## Problem statement
Report every line of the material that contains the string "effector".

## Given information
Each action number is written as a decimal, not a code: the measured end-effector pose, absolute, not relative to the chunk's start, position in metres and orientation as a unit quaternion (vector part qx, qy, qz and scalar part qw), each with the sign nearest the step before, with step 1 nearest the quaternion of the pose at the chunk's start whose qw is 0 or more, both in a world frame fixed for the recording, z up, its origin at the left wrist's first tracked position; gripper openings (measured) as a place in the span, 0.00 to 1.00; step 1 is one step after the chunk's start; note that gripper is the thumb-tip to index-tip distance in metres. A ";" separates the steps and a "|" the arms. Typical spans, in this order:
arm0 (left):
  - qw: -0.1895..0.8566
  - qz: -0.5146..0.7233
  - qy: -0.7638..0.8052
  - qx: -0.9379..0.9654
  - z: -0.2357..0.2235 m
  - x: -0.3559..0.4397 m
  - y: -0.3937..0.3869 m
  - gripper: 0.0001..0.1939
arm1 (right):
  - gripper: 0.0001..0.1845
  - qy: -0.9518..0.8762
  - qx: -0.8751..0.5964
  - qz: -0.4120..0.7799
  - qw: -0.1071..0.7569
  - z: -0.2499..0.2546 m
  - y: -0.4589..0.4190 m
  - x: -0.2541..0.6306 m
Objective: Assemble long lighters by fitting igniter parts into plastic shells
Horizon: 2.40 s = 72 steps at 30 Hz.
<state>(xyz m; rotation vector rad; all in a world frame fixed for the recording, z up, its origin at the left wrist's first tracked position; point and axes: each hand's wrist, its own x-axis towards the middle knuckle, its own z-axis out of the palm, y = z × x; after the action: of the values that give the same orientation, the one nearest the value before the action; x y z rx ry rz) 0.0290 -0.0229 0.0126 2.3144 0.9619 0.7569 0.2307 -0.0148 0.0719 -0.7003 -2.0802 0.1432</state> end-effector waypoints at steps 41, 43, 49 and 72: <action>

## Written reply
Each action number is written as a decimal, not a code: the measured end-effector pose, absolute, not relative to the chunk's start, position in metres and orientation as a unit quaternion (vector part qx, qy, qz and scalar part qw), each with the sign nearest the step before, with step 1 nearest the quaternion of the pose at the chunk's start whose qw is 0 or more, both in a world frame fixed for the recording, z up, its origin at the left wrist's first tracked position; gripper openings (measured) as a place in the span, 0.00 to 1.00; step 1 is one step after the chunk's start; note that gripper is the thumb-tip to index-tip distance in metres. A ";" separates the steps and a "|" the arms. Typical spans, in this order:
<state>(xyz m; rotation vector rad; all in a world frame fixed for the recording, z up, its origin at the left wrist's first tracked position; point and axes: each hand's wrist, its own x-axis towards the middle knuckle, its own z-axis out of the palm, y = z × x; after the action: of the values that give the same orientation, the one nearest the value before the action; x y z rx ry rz) 0.0290 -0.0229 0.0126 2.3144 0.9619 0.7569 0.2307 -0.0148 0.0719 -0.7003 -2.0802 0.1432</state> end-effector waypoints at steps 41, 43, 49 and 72: <action>

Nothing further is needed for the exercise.